On the 21st of December, 1998, Jeffrey Henning posted a message on the newsgroup comp.sys.ibm.pc.games.strategic announcing that he had just released his Windows port of Santa Paravia, based on the TSR-80 version. The first one to answer was Brian Reynolds, designer of Colonization and Alpha Centauri, wow! He was playing Santa Paravia when he was 13, on the Apple II. Henning's website is not live anymore but I was able to find his Visual Basic code here.
In 2003, Thomas Knox rewrote the game entirely in C language and posted the source code on planetsourcecode. This site does not exist anymore, but Knox's code can be found on github. It's possible that his work helped other programmers creating new versions.
I found a VB.net conversion made in 2004, and in 2006 a web-based version of Santa Paravia, written in ASP.NET and C# by Charlton MonCrief, could be played online (sadly not anymore). From the screenshots, it didn't look amazing, but still. Another web-based version was created by Jason Foster and was kept updated until 2012. The website (paraviaonline.com) is still live, but registration doesn't work, so I can't tell if it's working or not.
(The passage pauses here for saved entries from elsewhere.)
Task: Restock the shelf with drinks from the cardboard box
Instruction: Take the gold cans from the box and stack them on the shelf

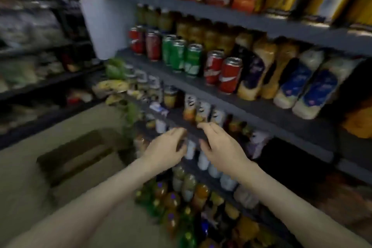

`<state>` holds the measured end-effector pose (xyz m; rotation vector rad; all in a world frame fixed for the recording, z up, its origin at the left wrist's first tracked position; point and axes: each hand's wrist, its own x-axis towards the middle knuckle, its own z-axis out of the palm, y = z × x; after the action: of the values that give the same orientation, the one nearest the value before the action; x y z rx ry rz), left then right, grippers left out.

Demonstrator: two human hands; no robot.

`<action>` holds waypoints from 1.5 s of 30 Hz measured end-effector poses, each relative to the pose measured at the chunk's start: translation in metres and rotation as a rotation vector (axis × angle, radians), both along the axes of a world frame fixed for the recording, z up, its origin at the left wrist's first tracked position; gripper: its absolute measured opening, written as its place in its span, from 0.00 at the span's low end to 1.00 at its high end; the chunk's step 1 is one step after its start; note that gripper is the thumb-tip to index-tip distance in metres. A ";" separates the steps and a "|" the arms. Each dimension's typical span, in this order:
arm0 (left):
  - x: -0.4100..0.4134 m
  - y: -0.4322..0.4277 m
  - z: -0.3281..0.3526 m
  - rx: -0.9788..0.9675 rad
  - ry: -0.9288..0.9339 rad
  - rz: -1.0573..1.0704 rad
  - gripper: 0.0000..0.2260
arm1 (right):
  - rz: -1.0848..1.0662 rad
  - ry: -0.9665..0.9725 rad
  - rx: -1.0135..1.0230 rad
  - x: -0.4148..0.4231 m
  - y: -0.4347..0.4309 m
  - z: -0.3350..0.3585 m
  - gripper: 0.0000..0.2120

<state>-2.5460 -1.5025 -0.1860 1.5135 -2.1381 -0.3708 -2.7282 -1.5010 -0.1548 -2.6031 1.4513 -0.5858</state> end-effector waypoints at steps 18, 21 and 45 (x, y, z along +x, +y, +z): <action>0.404 0.120 -0.139 0.471 -0.189 0.825 0.13 | 0.416 0.191 0.473 0.377 -0.075 -0.151 0.25; 0.464 0.101 -0.142 0.524 -0.171 0.835 0.13 | 0.376 0.229 0.548 0.430 -0.105 -0.168 0.26; 0.693 -0.232 -0.377 1.130 0.008 0.883 0.19 | 0.200 0.468 0.984 0.675 -0.419 -0.428 0.33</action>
<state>-1.8534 -1.7341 -0.5630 2.7858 -0.9541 -1.3282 -2.0528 -1.9200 -0.5832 -2.0443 1.1002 0.6570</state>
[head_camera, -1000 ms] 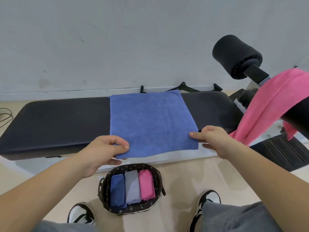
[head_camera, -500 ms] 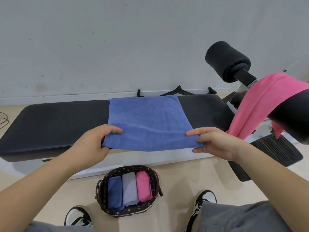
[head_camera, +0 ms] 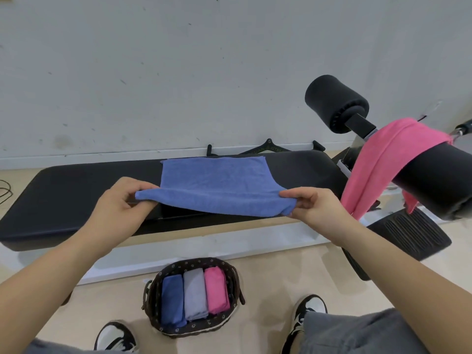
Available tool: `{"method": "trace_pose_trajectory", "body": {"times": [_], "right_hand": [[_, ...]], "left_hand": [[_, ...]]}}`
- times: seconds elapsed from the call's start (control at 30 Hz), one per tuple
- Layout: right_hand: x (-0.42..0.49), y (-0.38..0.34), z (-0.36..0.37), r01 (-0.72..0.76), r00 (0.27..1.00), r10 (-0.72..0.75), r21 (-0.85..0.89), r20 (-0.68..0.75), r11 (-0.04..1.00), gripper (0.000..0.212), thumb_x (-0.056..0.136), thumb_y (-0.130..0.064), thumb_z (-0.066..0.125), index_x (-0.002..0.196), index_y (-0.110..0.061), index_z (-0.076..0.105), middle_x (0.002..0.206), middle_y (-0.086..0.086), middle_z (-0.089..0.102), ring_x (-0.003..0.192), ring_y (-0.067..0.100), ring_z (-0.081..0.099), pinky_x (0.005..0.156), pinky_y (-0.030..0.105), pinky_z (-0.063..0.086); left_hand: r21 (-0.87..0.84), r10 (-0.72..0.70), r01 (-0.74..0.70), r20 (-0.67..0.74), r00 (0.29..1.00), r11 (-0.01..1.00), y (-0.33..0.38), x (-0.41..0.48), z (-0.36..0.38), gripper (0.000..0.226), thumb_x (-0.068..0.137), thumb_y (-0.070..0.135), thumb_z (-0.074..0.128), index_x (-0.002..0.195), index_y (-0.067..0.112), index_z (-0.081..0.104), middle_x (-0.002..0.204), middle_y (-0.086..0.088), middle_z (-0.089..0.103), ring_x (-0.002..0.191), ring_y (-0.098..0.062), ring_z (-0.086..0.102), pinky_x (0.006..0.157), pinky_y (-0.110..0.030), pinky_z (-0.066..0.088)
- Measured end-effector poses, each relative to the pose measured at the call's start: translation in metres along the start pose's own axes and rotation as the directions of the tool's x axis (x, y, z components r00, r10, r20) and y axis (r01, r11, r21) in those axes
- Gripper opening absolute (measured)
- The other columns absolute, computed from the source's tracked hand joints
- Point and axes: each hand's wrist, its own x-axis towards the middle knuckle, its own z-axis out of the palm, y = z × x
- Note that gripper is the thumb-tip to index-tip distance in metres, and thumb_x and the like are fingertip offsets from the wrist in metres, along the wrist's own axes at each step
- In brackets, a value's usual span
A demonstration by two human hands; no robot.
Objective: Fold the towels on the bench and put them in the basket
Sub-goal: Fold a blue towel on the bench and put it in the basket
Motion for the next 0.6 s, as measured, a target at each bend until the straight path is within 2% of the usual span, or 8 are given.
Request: {"method": "trace_pose_trajectory", "body": {"times": [0.1,0.2,0.3,0.37,0.47,0.53,0.57,0.6], "right_hand": [[0.0,-0.003,0.0,0.018,1.0,-0.019,-0.021,-0.014,1.0,0.041,0.087,0.021,0.064,0.106,-0.013,0.079,0.1,0.0,0.081,0.096,0.014,0.077,0.089,0.024,0.06],[0.003,-0.003,0.003,0.027,0.998,-0.029,-0.026,-0.058,0.999,0.027,0.087,0.012,0.073,0.097,-0.012,0.081,0.09,0.002,0.081,0.088,0.016,0.079,0.087,0.028,0.062],[0.003,-0.008,0.006,0.016,0.998,-0.017,-0.018,-0.06,1.0,0.014,0.084,-0.003,0.082,0.095,-0.012,0.081,0.086,0.005,0.081,0.086,0.02,0.079,0.085,0.032,0.063],[0.002,-0.012,0.005,-0.005,1.0,0.005,0.002,-0.002,1.0,0.013,0.083,-0.008,0.083,0.095,-0.009,0.08,0.088,0.008,0.081,0.087,0.022,0.079,0.087,0.035,0.063],[-0.001,-0.012,0.004,-0.025,0.997,0.027,-0.021,0.067,0.999,0.024,0.082,-0.03,0.084,0.094,-0.009,0.079,0.095,0.015,0.077,0.089,0.029,0.075,0.092,0.048,0.061],[0.0,-0.012,0.001,-0.024,0.996,0.028,-0.057,0.079,0.998,0.041,0.078,-0.052,0.081,0.091,-0.013,0.077,0.106,0.012,0.072,0.1,0.034,0.07,0.094,0.051,0.057],[0.002,-0.011,-0.001,-0.02,0.996,0.023,-0.038,0.088,0.999,0.04,0.082,-0.049,0.079,0.093,-0.01,0.077,0.111,0.004,0.071,0.105,0.029,0.069,0.096,0.049,0.055],[0.005,-0.008,-0.003,-0.029,0.994,0.028,0.005,0.103,1.0,0.032,0.09,-0.035,0.076,0.096,-0.003,0.076,0.115,-0.007,0.071,0.109,0.019,0.069,0.098,0.044,0.053]], "left_hand": [[-0.082,-0.064,0.064,0.012,0.998,0.995,-0.004,0.004,-0.001,0.019,0.098,0.018,0.065,0.097,0.035,0.073,0.113,0.015,0.063,0.102,-0.016,0.063,0.083,-0.031,0.049],[-0.123,-0.089,0.093,0.037,0.995,0.988,-0.008,0.007,-0.001,0.021,0.097,0.016,0.066,0.095,0.036,0.074,0.116,0.018,0.065,0.104,-0.015,0.064,0.09,-0.036,0.051],[-0.114,-0.064,0.068,0.043,0.997,0.991,-0.008,0.006,-0.002,0.022,0.097,0.013,0.066,0.097,0.033,0.076,0.118,0.021,0.066,0.109,-0.007,0.063,0.088,-0.025,0.047],[-0.118,-0.052,0.059,0.063,0.997,0.991,-0.006,0.006,-0.003,0.027,0.097,0.01,0.066,0.092,0.033,0.078,0.121,0.027,0.065,0.109,-0.001,0.063,0.087,-0.02,0.045],[-0.139,-0.033,0.054,0.152,0.988,0.989,-0.003,0.004,-0.005,0.033,0.096,0.005,0.066,0.085,0.032,0.081,0.118,0.036,0.066,0.105,0.011,0.064,0.09,-0.02,0.045],[-0.124,-0.032,0.058,0.198,0.98,0.991,-0.002,0.004,-0.008,0.03,0.095,0.006,0.068,0.088,0.031,0.083,0.119,0.03,0.07,0.11,0.009,0.063,0.097,-0.024,0.046],[-0.119,-0.035,0.062,0.216,0.976,0.991,-0.002,0.004,-0.009,0.029,0.095,0.007,0.069,0.092,0.032,0.083,0.119,0.026,0.072,0.113,0.009,0.063,0.099,-0.025,0.045],[-0.117,-0.046,0.076,0.243,0.969,0.99,-0.003,0.004,-0.01,0.029,0.095,0.007,0.069,0.097,0.032,0.084,0.118,0.024,0.073,0.115,0.01,0.062,0.1,-0.023,0.045]]}}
But the real mystery is a Java version of Santa Paravia created in 2015 by Manuel Afonso Neto. From the screenshots, it seems a fantastic remake, and I really would like to try this one. It doesn't seem to be an amatorial version, so I wonder who produced this game. Unfortunately, the download link doesn't work, and I could not find this version anywhere. I tried writing to Manuel, but no answer yet.
Finally, if you are a developer, you should know that, in 2017, a programmer called “darkf”, has released on Github a new version of the C source code of Santa Paravia e Fiumaccio. It's mostly an updated version of the C code by Thomas Knox. Now, we need to hope this can be the starting point for a new remake.
If you don't like C, or if you are merely curious, I leave you with the original BASIC code for the TSR-80, that can be downloaded here. Good luck!